→ **What you need to do**: Will you return, word for word, only the lines from the top of the data below down to and including the one with "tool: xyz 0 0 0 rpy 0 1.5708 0"?

→ **Source information**:
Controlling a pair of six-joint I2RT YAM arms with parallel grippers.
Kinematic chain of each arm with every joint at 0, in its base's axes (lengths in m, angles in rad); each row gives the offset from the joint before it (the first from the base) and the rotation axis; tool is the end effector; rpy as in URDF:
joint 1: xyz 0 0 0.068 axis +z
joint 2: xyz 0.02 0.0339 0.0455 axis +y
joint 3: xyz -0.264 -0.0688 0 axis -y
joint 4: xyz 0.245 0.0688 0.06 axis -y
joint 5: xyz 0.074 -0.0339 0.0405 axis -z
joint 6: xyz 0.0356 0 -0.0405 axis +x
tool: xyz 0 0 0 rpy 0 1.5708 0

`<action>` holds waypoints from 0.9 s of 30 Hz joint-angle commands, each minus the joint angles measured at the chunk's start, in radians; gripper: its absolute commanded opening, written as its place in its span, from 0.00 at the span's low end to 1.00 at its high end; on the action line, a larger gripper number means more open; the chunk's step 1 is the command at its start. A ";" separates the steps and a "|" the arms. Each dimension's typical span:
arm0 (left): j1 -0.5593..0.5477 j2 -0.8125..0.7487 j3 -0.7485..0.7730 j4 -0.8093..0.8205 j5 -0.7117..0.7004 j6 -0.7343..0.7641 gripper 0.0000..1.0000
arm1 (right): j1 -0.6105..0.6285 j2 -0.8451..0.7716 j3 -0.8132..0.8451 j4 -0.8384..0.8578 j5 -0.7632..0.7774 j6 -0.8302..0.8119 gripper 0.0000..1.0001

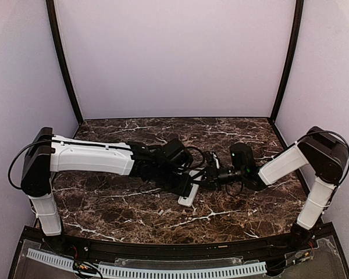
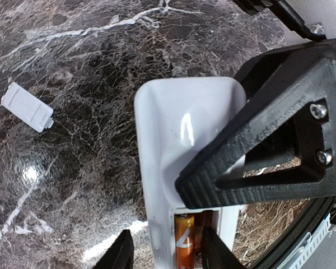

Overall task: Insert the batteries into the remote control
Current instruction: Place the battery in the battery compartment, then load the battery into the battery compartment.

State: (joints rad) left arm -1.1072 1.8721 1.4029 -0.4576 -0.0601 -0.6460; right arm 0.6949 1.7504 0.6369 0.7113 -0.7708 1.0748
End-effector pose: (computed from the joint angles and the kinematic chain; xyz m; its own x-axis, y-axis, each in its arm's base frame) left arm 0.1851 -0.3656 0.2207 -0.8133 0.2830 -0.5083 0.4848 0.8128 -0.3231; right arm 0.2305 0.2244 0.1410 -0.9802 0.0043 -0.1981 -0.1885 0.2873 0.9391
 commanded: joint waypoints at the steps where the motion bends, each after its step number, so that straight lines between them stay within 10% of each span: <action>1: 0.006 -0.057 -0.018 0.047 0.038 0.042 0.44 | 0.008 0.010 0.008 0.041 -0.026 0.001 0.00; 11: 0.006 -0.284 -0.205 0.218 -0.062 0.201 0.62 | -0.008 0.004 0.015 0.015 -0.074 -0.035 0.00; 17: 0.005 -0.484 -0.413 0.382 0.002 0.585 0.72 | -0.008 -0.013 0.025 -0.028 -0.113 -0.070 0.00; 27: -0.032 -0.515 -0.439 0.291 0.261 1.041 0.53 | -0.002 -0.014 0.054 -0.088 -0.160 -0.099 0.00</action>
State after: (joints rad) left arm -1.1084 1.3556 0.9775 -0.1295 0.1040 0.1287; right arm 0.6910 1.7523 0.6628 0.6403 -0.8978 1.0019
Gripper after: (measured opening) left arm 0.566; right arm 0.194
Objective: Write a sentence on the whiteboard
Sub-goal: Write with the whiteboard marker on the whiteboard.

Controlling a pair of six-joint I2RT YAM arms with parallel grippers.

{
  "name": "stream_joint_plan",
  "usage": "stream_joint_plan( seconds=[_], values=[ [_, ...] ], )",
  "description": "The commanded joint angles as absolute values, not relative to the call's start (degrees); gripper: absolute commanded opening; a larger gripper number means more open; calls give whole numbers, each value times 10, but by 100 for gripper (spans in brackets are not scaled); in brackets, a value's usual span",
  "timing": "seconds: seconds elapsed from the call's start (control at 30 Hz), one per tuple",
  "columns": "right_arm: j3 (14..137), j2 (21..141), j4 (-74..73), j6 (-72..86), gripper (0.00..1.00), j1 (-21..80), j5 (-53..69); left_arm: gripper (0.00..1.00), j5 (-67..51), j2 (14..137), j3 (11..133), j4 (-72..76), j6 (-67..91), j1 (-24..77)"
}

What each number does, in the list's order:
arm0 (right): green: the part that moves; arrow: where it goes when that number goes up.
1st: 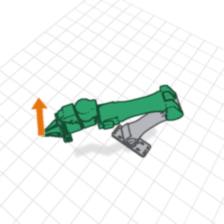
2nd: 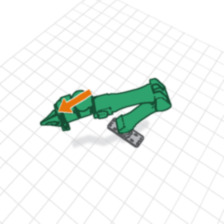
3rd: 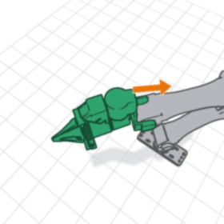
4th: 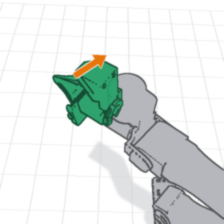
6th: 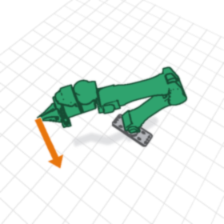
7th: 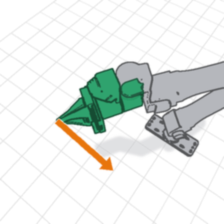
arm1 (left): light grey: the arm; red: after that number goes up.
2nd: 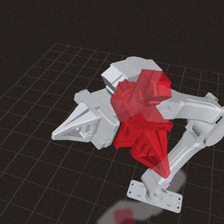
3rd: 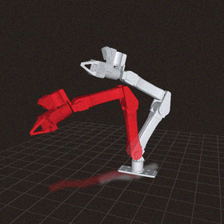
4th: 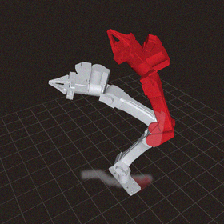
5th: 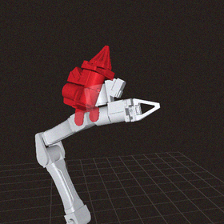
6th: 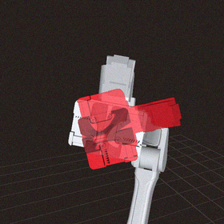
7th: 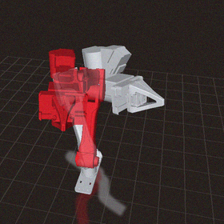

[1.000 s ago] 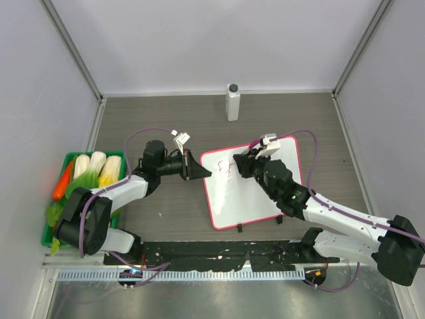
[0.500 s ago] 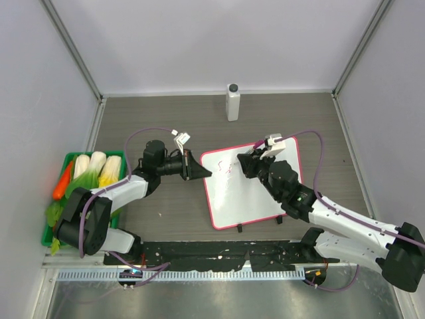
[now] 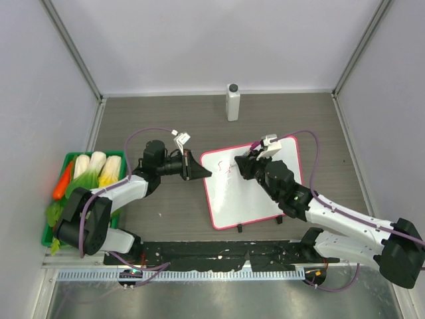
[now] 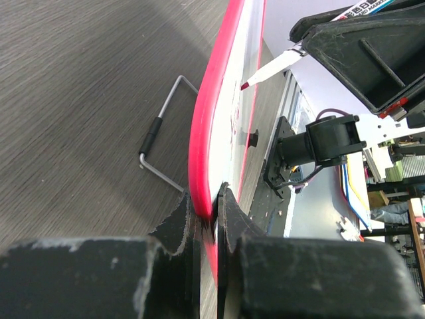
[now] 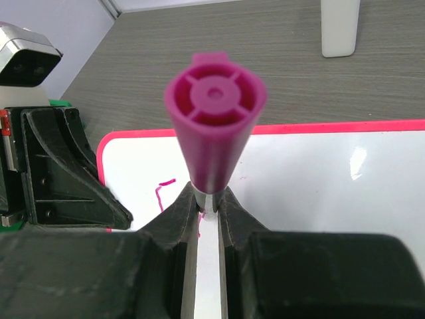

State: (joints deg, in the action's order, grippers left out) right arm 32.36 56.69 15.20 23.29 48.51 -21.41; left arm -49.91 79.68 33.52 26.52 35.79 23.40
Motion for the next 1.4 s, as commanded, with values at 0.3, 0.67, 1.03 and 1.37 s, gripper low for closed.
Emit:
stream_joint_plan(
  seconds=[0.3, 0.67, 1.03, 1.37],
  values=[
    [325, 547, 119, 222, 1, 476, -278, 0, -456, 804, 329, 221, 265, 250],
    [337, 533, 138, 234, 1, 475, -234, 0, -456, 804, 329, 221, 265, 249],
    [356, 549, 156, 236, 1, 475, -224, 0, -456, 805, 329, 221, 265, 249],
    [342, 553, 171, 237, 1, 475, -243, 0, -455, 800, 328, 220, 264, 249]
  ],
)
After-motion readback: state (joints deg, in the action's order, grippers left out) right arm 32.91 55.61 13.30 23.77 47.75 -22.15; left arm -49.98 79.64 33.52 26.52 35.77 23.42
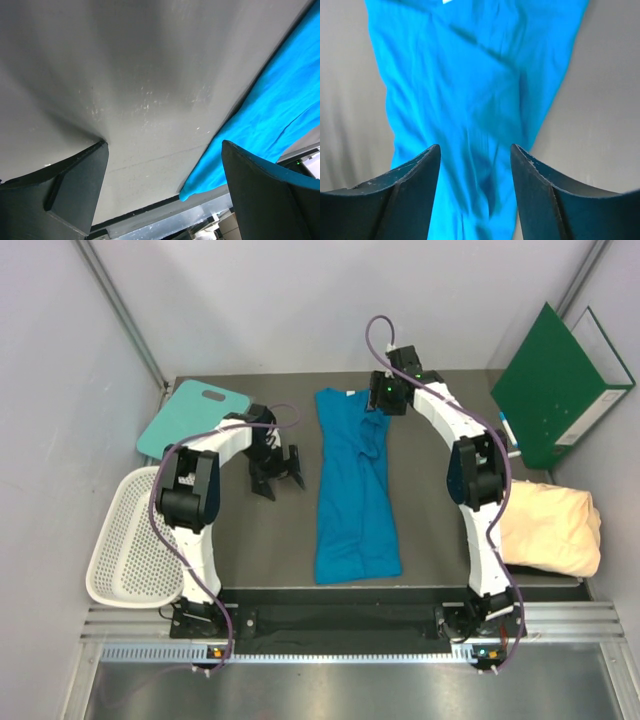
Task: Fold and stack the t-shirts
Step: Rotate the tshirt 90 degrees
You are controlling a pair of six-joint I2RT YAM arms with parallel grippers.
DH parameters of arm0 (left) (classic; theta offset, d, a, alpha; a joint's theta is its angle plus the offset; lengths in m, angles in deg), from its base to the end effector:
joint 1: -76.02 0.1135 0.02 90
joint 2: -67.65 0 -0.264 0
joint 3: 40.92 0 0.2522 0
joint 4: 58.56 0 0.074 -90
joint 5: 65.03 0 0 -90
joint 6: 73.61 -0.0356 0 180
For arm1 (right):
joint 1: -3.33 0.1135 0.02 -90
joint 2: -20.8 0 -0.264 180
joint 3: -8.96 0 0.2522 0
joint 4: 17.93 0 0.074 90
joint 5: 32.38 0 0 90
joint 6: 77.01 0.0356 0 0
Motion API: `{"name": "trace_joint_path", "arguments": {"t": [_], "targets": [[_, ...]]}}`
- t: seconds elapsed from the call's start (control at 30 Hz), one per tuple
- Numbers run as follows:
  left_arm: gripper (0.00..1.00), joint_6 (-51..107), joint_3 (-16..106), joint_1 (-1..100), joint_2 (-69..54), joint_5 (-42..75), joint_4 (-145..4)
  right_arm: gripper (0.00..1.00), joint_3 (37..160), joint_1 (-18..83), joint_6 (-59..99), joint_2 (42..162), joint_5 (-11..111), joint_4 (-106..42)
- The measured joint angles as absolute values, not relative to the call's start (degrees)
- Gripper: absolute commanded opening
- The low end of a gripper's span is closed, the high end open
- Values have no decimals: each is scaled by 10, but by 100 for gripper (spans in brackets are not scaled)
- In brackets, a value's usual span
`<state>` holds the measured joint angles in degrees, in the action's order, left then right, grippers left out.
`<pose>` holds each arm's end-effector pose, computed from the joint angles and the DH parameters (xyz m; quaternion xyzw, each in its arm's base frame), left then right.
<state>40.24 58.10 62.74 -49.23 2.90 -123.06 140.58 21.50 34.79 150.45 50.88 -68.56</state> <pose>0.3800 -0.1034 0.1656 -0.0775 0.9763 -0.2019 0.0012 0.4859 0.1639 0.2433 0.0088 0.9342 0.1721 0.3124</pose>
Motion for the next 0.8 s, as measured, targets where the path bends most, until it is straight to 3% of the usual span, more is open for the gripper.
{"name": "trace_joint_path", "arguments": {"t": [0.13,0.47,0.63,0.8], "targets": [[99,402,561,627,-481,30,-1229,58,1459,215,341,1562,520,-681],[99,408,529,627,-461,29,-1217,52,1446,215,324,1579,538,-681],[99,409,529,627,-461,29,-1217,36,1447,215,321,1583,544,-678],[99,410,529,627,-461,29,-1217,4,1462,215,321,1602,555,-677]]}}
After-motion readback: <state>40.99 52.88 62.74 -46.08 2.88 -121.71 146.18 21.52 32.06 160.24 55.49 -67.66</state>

→ **Expected answer**:
Controlling a pair of six-joint I2RT YAM arms with parallel grippers.
Kinematic chain of each arm with every joint at 0, in its base's axes (lengths in m, angles in rad); each row gives the offset from the joint before it (the first from the base) and the rotation axis; tool is the end effector; rpy as in URDF:
joint 1: xyz 0 0 0.068 axis +z
joint 2: xyz 0.02 0.0339 0.0455 axis +y
joint 3: xyz -0.264 -0.0688 0 axis -y
joint 4: xyz 0.245 0.0688 0.06 axis -y
joint 5: xyz 0.074 -0.0339 0.0405 axis -z
joint 6: xyz 0.0356 0 -0.0405 axis +x
tool: xyz 0 0 0 rpy 0 1.5708 0

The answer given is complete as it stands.